In this paper, we investigate the well-posedness and the long-time asymptotic behavior for initial-boundary value problems for multi-term time-fractional diffusion equations. The governing equation under consideration includes a linear combination of Caputo derivatives in time with decreasing orders in (0,1) and positive constant coefficients. By exploiting several important properties of multinomial Mittag–Leffler functions, various estimates follow from the explicit solutions in form of these special functions. Then we prove the uniqueness and continuous dependency on initial values and source terms, from which we further verify the Lipschitz continuous dependency of solutions with respect to coefficients and orders of fractional derivatives.
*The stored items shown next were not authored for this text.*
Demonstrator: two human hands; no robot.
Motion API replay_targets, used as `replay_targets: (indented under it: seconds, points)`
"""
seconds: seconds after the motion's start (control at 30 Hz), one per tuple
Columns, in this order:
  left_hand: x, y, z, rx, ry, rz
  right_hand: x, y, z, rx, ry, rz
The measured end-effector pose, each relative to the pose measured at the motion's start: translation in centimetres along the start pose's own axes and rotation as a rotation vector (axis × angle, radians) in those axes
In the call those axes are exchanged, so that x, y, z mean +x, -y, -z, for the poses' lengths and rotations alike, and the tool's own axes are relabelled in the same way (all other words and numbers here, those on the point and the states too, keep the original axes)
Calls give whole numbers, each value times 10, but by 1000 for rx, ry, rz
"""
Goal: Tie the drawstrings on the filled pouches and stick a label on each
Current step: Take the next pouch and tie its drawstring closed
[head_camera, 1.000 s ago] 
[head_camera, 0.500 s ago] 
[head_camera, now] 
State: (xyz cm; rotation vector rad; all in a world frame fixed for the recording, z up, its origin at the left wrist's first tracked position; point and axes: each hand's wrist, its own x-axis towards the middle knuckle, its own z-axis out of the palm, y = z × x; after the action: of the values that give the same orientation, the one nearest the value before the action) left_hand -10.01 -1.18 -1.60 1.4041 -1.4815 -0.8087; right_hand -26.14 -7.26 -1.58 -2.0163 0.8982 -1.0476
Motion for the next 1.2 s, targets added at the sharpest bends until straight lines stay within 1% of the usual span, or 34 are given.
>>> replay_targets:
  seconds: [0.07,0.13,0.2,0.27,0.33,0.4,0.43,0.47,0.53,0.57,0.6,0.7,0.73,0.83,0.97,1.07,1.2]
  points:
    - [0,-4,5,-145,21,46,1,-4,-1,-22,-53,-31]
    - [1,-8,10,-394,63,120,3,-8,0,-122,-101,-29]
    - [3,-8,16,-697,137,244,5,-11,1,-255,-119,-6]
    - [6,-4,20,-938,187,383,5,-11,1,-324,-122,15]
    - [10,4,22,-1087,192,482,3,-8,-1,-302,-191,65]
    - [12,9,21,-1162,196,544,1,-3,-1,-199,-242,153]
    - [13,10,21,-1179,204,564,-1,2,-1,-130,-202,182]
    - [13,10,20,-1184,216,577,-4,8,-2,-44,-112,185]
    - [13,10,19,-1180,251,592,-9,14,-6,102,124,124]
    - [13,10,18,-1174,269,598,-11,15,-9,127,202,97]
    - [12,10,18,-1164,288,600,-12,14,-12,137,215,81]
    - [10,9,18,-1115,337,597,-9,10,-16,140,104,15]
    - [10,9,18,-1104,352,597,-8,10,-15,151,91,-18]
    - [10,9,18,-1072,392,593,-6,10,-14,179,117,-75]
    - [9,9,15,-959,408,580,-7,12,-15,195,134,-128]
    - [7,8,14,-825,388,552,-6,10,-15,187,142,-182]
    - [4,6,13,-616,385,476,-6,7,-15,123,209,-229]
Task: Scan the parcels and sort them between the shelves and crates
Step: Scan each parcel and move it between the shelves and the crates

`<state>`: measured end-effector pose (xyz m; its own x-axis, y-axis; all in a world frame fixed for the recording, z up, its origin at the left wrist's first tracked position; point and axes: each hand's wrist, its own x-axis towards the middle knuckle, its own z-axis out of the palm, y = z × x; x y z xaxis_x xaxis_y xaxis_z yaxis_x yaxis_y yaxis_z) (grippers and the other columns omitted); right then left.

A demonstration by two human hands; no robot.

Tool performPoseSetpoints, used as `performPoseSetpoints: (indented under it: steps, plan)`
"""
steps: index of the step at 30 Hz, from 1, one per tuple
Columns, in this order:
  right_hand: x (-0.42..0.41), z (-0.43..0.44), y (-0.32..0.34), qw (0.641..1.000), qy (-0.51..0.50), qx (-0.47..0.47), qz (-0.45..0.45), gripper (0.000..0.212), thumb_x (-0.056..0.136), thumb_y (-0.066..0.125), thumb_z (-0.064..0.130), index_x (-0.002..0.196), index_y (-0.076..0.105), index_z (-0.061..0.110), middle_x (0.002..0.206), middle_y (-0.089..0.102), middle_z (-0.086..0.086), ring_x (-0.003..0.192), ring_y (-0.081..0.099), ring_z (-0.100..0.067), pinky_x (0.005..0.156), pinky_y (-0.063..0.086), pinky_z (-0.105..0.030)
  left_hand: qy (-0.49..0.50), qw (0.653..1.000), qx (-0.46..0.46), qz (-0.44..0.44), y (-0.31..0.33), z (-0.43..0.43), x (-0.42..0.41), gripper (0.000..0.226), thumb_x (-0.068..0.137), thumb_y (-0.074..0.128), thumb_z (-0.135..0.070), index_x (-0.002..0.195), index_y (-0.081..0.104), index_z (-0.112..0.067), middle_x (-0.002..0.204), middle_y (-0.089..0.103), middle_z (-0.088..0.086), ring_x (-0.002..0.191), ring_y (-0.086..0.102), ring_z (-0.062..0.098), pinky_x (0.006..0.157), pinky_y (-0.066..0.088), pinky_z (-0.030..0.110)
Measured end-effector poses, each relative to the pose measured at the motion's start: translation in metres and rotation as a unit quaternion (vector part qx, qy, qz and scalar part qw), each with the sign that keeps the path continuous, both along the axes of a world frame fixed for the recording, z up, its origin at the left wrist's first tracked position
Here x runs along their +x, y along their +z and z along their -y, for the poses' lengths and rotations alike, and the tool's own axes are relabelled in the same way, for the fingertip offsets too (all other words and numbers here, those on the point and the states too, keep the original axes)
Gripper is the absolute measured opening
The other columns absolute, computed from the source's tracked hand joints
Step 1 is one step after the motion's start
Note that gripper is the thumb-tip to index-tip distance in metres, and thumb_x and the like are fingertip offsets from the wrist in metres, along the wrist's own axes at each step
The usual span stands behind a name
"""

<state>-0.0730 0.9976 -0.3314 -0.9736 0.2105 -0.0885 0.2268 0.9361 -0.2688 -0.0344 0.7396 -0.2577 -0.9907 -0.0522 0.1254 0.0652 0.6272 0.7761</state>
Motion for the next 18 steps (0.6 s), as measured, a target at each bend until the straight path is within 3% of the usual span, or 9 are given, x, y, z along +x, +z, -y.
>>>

Finally, by a Laplace transform argument, it turns out that the decay rate of the solution as t→∞ is given by the minimum order of the time-fractional derivatives.

Suggested Citation

  • Li, Zhiyuan & Liu, Yikan & Yamamoto, Masahiro, 2015. "Initial-boundary value problems for multi-term time-fractional diffusion equations with positive constant coefficients," Applied Mathematics and Computation, Elsevier, vol. 257(C), pages 381-397.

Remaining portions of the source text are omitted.